Only once there is a better flow of the right information among pharma companies on disease, health outcomes, and genetic information, will there be a real race to develop new drugs and therapeutics. The difficult part is figuring out the biological and therapeutic pathways, which were not as simple as earlier thought.

The great misconception has been that the pharma industry is interested in patenting the genome and owning your genes. Rather, the industry is primarily interested in owning the intellectual property to the therapeutics they develop and sell.

This brings us to the question of whether external pressures are creating a flatter, more equal world for information in the pharma sector. Does the narrow sequestering of critical information somehow prevent the formation of such an environment? Without that informational equality, will the industry ever be compelled to adopt behavior that would result in a more open innovative world?

We are today seeing more willingness to collaborate, or at least there is now an established culture in pharma where Type 1 outsourcing activity is frequent. And increasingly there is Type 2 licensing and collaboration activity, but perhaps probably not as much as one would like to see, and certainly not as much as in the software, electronics, and IT industries. The pharma sector needs to spread those costs and risks in an environment where there is limited access to the right kinds of information.

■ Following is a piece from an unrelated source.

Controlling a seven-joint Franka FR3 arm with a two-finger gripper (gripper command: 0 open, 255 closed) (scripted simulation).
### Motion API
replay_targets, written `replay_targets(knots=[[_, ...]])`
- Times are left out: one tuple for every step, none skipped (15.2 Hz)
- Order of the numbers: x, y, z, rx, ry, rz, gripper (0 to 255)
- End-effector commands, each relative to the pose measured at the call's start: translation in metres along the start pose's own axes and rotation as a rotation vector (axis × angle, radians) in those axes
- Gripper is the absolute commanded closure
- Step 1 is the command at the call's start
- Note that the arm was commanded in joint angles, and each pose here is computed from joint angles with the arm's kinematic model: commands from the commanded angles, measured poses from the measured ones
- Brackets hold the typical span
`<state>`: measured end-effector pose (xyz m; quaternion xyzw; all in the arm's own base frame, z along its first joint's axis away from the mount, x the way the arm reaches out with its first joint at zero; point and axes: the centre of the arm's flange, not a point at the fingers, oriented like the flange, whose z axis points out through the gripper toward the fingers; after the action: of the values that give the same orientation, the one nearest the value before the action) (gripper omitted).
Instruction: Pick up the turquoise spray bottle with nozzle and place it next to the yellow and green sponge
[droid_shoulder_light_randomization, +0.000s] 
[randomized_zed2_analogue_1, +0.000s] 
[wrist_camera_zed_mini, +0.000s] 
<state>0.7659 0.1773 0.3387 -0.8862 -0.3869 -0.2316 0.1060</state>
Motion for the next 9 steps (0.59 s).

There are a number of examples of companies seeking to gather and access the right information on genetic information on specific disease states. For example, the Asian Cancer Research Group founded by Pfizer, Merck, and Eli Lilly as a not-for-profit company seeks to accelerate research on new medicines to treat the most commonly diagnosed cancers in Asia (gastric, lung, and other forms cancer) via the creation of the “most extensive pharmacogenomic cancer databases known to date” over the next two years.

But such approaches answer just a few of the questions for some diseases and probably don’t provide sufficient information to understand what is going on in human biology. So in the end, the question is whether the creation of a culture of collaboration as evidenced by the above noted consortia will be enough to create successful environments for the pharma sector.

Or must industry await a flatter world of information access via some form of a high societal-level regulatory intervention aimed at liberating information? The answer is that we need to do both.